Наступило время Дионисий. Фракиянки буйными толпами уходили ночью в горы на праздник Вакха. Вслед за другими пошла в горы и царица Прокна. Возложив на голову венец из листьев плюща, с тирсом в руках, шла она в толпе своих служанок, палимая, как казалось, священным огнем бога, на самом же деле терзаемая нестерпимым горем. Достигнув уединенного помещения Филомелы, царица и ее спутницы с громкими кликами: «Эвоэ, эвоэ!» – вошли внутрь дома. Прикрыв лицо сестры листьями плющевого венка, Прокна увлекла ее за собой. Когда они подошли к дому Терея, страдалица Филомела побледнела от ужаса и не решилась следовать за сестрой. Введя ее за собой почти силой, Прокна сняла с нее праздничный венок и крепко сжала ее в своих объятиях. Громко рыдала Филомела и проливала горючие слезы; сестра же ее, видя те слезы, еще сильнее разгорается злобой к мужу и говорит: «Не помогут теперь слезы – надо действовать оружием; я готова на всякое злое дело, я спалю огнем дом Терея и самого его брошу в пламя, вырву ему язык и глаза, поражу его тысячами ножей. Не знаю, что сделаю я, но сделаю страшное дело».
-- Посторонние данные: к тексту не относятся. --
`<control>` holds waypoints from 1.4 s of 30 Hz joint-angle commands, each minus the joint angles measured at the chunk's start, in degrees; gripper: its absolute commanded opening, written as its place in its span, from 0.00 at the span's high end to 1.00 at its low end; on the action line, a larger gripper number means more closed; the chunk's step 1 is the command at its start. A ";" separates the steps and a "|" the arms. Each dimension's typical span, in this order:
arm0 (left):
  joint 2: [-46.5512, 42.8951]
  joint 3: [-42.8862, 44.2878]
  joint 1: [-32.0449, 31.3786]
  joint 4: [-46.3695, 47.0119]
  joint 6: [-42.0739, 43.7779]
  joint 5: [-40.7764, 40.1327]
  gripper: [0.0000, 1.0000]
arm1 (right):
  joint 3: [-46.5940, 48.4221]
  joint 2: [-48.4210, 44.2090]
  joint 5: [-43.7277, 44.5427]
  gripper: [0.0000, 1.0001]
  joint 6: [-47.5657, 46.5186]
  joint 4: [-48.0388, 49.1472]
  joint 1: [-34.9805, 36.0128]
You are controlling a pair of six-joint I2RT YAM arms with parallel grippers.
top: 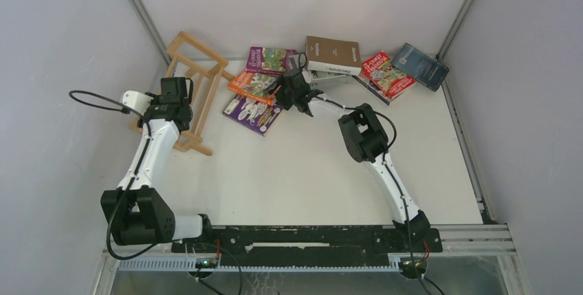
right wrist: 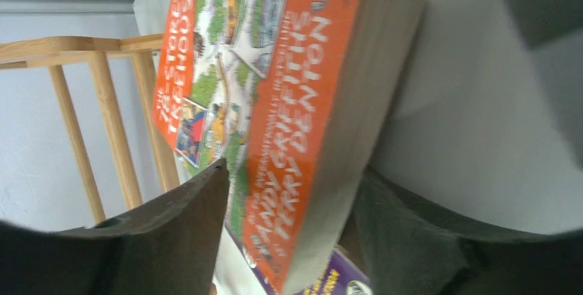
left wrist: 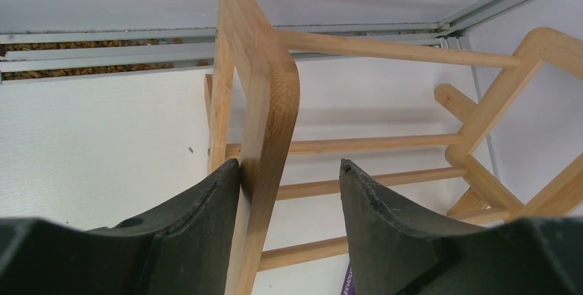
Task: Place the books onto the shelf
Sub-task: Pick up the book from the center of the board.
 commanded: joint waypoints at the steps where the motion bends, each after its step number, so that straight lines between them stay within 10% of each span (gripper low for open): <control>1: -1.86 0.61 0.19 2.11 1.24 1.43 0.41 | -4.83 -1.76 -0.01 0.37 2.93 2.60 0.86; 12: -4.78 -1.26 0.06 2.06 2.26 3.28 0.39 | -18.78 -9.91 1.40 1.00 4.26 10.74 0.33; 32: -12.04 -3.91 -2.17 1.25 7.04 3.10 0.30 | -46.36 -30.97 2.52 1.00 0.73 21.37 1.66; 42: -13.20 -1.60 -4.92 1.81 13.08 15.72 0.25 | -53.52 -38.47 0.15 1.00 2.44 27.02 1.65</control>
В то время как Прокна говорила такие речи, подошел к ней малютка сын ее Итис. Дико взглянув на сына, она воскликнула: «Как похож он на отца своего!» – и замолчала; в эту минуту зародилась в ней мысль о страшной мести преступному мужу. Младенец протянул к матери руки, обнял ее, стал ласкаться к ней и целовать ее. Ласки ребенка пробудили в сердце Прокны чувства материнской любви; стих на минуту гнев в ее груди, и на глазах показались слезы. Но при взгляде на сестру снова вскипает она злобой, схватывает сына и поспешно уносит его на руках. Младенец, предчувствуя свою гибель, рыдает и жалобно просит мать о пощаде; но Прокна не трогается его мольбами. Схватив нож и отвратив лицо, она умерщвляет его одним ударом. Засим обе сестры принялись рубить в куски трепещущее еще тело младенца, часть их сварили в кипятке, а другую изжарили на вертеле. Зовет Прокна мужа обедать и ставит перед ним страшные яства. Ничего не предчувствуя, Терей спокойно сел за трапезу и стал насыщаться предложенными ему кушаньями. Вставая из-за стола, он вдруг вспомнил про сына и спросил: «Где же Итис?» – «Он недалеко от тебя», – отвечала ему Прокна со злобной радостью. Испуганный видом жены, Терей озирается кругом и громко зовет сына. В это время подбегает к нему покрытая кровью Филомела и показывает ему голову сына. Страшно вскрикнул Терей, опрокинул ногами стол и, издавая громкие вопли, стал бегать взад и вперед по горнице. Обнажив меч, он бросается потом на дочерей Пандиона и гонится за ними. Но не догнать ему их: у обеих внезапно вырастают крылья, одна несется в лес, другая влетает под кровлю; Прокна стала ласточкой, а Филомела же – соловьем в перьях той и другой до сих еще пор видны кровавые пятна – следы преступления их. Сам же Терей, преследовавший их, становится упуном – он и до сего дня преследует и соловья, и ласточку.